Monitoring a Job via R-GMA

After a job has been submitted and reaches a resource broker its progress will be tracked by that resource broker. Periodically information about the status of the job will be published from the resource broker via R-GMA, with changes of state published straight away. These data are then available to grid users via the R-GMA CLI or API. It is possible to issue a query to get the current state of a job or to have the query stream updates.

In order to issue an R-GMA query you must use a node with the R-GMA client installed that is correctly configured (pointing to your local R-GMA server), as is the case on worker nodes and user interfaces. You must also have a valid grid certificate. To test that R-GMA is installed and configured correctly you can use the client check:

$ rgma-client-check

      
*** Running R-GMA client tests on host.domain ***

      
Checking C API: Success
Checking C++ API: Success
Checking Command-line API: Success
Checking Java API: Success
Checking Python API: Success

      
*** R-GMA client test successful ***

      
      

Retrieving the status of a job via R-GMA

This can be done via one of the R-GMA APIs, the R-GMA browser or the R-GMA CLI. For these examples we will use the R-GMA CLI.

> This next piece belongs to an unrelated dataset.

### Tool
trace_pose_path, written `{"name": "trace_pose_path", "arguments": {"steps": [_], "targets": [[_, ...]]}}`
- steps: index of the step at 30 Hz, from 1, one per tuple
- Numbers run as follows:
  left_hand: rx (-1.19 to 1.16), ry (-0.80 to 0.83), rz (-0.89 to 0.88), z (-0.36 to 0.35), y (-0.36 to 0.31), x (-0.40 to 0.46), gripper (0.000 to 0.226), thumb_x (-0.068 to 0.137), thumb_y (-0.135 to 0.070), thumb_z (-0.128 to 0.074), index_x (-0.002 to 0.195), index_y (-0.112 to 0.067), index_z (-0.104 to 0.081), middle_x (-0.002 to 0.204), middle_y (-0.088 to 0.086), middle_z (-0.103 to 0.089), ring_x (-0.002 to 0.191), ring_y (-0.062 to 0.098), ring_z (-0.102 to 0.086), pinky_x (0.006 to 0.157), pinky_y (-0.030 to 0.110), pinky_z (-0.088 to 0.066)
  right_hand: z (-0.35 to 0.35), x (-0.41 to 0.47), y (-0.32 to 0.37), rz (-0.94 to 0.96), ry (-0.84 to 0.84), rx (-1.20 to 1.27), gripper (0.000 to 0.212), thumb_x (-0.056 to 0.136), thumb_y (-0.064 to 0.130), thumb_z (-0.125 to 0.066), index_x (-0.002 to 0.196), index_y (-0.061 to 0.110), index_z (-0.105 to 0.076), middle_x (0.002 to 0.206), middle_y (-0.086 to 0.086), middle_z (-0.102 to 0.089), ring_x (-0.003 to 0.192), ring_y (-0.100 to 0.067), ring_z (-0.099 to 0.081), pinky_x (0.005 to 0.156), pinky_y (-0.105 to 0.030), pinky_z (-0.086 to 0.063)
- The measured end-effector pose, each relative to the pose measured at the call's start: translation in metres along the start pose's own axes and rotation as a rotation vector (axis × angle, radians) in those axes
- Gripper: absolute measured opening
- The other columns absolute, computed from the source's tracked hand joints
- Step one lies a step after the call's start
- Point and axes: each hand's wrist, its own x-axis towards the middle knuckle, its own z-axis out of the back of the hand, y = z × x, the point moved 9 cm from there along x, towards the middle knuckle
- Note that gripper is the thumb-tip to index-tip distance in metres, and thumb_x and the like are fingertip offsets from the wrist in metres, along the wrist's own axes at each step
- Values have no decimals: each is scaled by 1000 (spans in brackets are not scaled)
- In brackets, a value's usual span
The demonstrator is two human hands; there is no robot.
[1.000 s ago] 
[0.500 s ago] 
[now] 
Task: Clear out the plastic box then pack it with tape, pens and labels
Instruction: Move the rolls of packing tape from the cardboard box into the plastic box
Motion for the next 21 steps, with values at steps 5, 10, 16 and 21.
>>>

Obtaining the current status of one or all of your jobs

$ rgma -c "select * from JobStatusRaw where Job_id = 'myjobid'"
+---------+-----+-------+-----------------------------+--------------------------------------------------+--------------------+------------------------------------------------------+----------------------------------------+-----------+----------------+----------+--------+-----------------+-----------------+
| Job_id  | VO  | State | StateInfo                   | Owner                                            | BKServer           | NetworkServer                                        | Destination                            | Condor_ID | StateEnterTime | DoneCode | UIHost | MeasurementDate | MeasurementTime |
+---------+-----+-------+-----------------------------+--------------------------------------------------+--------------------+------------------------------------------------------+----------------------------------------+-----------+----------------+----------+--------+-----------------+-----------------+
| myjobid | cms | Done  | Job terminated successfully | /C=XX/O=XXX/OU=Personal Certificate/L=XXX/CN=XXX | lb104.cern.ch:9000 | https://128.142.160.93:7443/glite_wms_wmproxy_server | host.domain:2119/jobmanager-lcgpbs-cms | 123456    | 1205368802     | NULL     | None   | 2008-03-13      | 00:40:02        |
+---------+-----+-------+-----------------------------+--------------------------------------------------+--------------------+------------------------------------------------------+----------------------------------------+-----------+----------------+----------+--------+-----------------+-----------------+
1 rows

or

$ rgma -c "select * from JobStatusRaw where Owner = 'mydn'"
+----------------------------------+-----+---------+-------------------------------+-------+--------------------+-------------------------------------------------------+-------------------------------------------------+-----------+----------------+----------+--------+-----------------+-----------------+
| Job_id                           | VO  | State   | StateInfo                     | Owner | BKServer           | NetworkServer                                         | Destination                                     | Condor_ID | StateEnterTime | DoneCode | UIHost | MeasurementDate | MeasurementTime |
+----------------------------------+-----+---------+-------------------------------+-------+--------------------+-------------------------------------------------------+-------------------------------------------------+-----------+----------------+----------+--------+-----------------+-----------------+
| https://lb104.cern.ch:9000/XXXX1 | ops | Cleared | user retrieved output sandbox | mydn  | lb104.cern.ch:9000 | https://128.142.173.154:7443/glite_wms_wmproxy_server | hera-ce0.desy.de:2119/jobmanager-lcgpbs-default | 123456    | 1205484784     | NULL     | None   | 2008-03-14      | 08:53:04        |
| https://lb104.cern.ch:9000/XXXX2 | ops | Cleared | user retrieved output sandbox | mydn  | lb104.cern.ch:9000 | https://128.142.173.154:7443/glite_wms_wmproxy_server | dangus.itpa.lt:2119/jobmanager-lcgpbs-sdj       | 123457    | 1205394654     | NULL     | None   | 2008-03-13      | 07:50:54        |
| https://lb105.cern.ch:9000/XXXX3 | ops | Waiting | None                          | mydn  | lb105.cern.ch:9000 | https://128.142.160.94:7443/glite_wms_wmproxy_server  | None                                            | 0         | 1205493727     | NULL     | None   | 2008-03-14      | 11:22:07        |
| https://lb105.cern.ch:9000/XXXX4 | ops | Aborted | request expired               | mydn  | lb105.cern.ch:9000 | https://128.142.160.94:7443/glite_wms_wmproxy_server  | None                                            | 0         | 1205413078     | NULL     | None   | 2008-03-13      | 12:57:58        |
+----------------------------------+-----+---------+-------------------------------+-------+--------------------+-------------------------------------------------------+-------------------------------------------------+-----------+----------------+----------+--------+-----------------+-----------------+
4 rows

Stream data about one or all of your jobs

You can specify how long you want the query to stream data, you can specify the value in seconds, minutes, hours or days.

$ rgma -c "set query continuous" -c "set timeout 20 minutes" -c "select * from JobStatusRaw where Job_id = 'myjobid'"

or

$ rgma -c "set query continuous" -c "set timeout 20 minutes" -c "select * from JobStatusRaw where Owner = 'mydn'"